A federal workplace safety regulator levied $531,000 in penalties and over a dozen safety citations against CHS Inc. for the September death of a grain bin worker in Nebraska.

On Friday, the Occupational Safety and Health Administration cited CHS, operating as Agri-Service Center Roseland in Roseland, Neb., for inadequate "safety gear," including the absence of a lifeline. The agency said the gear may have aided the grain worker, who became engulfed in a corn silo during a harvest and died of asphyxiation.

"We express our deepest condolences to the family," Inver Grove Heights-based CHS, the nation's top-grossing cooperative, said Friday in a statement. "We are reviewing the citations from OSHA and will reserve further comment at this time."

According to the OSHA letter, signed by Matthew Thurlby, OSHA's area director in Omaha, CHS has 15 days from receipt of the letter, dated March 8, to comply or contest the citations or request a meeting with OSHA.

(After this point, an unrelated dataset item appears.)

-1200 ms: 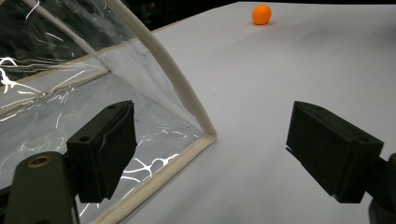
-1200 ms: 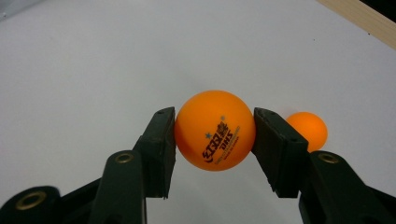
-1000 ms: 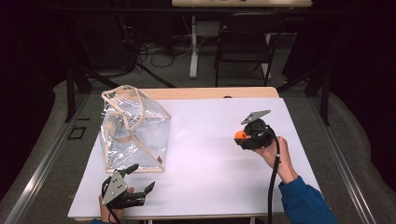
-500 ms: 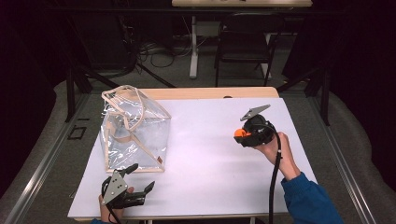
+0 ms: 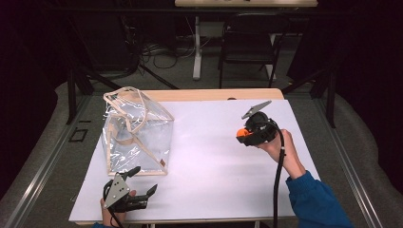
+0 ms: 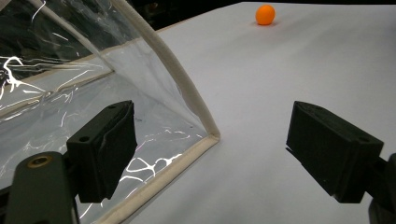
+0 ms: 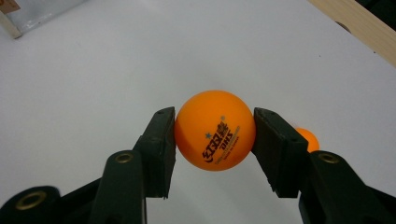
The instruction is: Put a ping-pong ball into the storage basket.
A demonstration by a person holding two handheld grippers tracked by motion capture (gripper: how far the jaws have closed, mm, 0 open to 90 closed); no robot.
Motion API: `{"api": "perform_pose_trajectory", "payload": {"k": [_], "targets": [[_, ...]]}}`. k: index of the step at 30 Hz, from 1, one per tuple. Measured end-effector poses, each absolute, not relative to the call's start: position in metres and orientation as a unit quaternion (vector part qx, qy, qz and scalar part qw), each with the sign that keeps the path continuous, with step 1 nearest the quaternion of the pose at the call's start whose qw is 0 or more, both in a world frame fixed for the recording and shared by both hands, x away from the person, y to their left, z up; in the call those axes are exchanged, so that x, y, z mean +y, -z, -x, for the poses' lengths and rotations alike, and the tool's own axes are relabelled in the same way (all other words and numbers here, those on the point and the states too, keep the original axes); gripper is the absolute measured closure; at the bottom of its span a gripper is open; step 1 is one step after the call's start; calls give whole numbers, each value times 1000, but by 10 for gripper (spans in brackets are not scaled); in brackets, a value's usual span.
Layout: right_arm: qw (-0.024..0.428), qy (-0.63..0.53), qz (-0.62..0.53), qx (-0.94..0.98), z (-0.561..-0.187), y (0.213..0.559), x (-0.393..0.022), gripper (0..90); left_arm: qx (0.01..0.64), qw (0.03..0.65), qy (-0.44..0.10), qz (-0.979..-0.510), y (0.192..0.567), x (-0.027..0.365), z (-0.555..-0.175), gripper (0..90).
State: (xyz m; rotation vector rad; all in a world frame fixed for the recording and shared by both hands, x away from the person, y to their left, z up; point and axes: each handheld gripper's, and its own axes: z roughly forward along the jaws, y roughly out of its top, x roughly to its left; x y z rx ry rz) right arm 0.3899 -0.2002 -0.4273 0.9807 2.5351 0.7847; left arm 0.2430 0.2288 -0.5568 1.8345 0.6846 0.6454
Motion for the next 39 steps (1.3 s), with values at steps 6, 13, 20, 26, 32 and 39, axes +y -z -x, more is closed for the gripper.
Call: {"api": "perform_pose_trajectory", "payload": {"k": [6,13,20,26,32,39], "targets": [[157,-270,-337,888,-391,422,-196,505,284,514,-269,-763,557,229,-243,158],[157,-273,-329,890,-394,414,-190,506,286,515,-271,-761,557,229,-243,158],[158,-275,-320,893,-396,408,-183,506,287,514,-271,-762,557,228,-243,158],[158,-277,-318,893,-400,402,-179,505,286,514,-270,-763,557,229,-243,158],[164,-278,-312,894,-401,396,-174,506,285,514,-271,-762,557,229,-243,158],[168,-279,-304,895,-404,391,-168,506,286,516,-269,-761,557,229,-243,158]]}}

In total, federal regulators cited CHS for 16 safety violations, including two alleged violations marked as "willful." Roughly $300,000 of the fines come from those two willful violations.

In addition to alleging an absence of proper safety equipment, OSHA says employees were unschooled on emergency protocols.

"The attendant for these bins did not know who to contact or how to contact them in the event of an emergency during the entry, such as an employee being engulfed," read one citation.

The grain worker was Travis Thelander, 34, according to local news reports in Nebraska. A family member declined to comment on the fine to the Star Tribune.

While a spokesperson for the Labor Department described the fines as "significant," past agriculture violations have resulted in larger monetary penalties. In 2011, federal authorities fined the operators of two Illinois grain elevators $1.4 million after the death of three workers, two of them teenagers.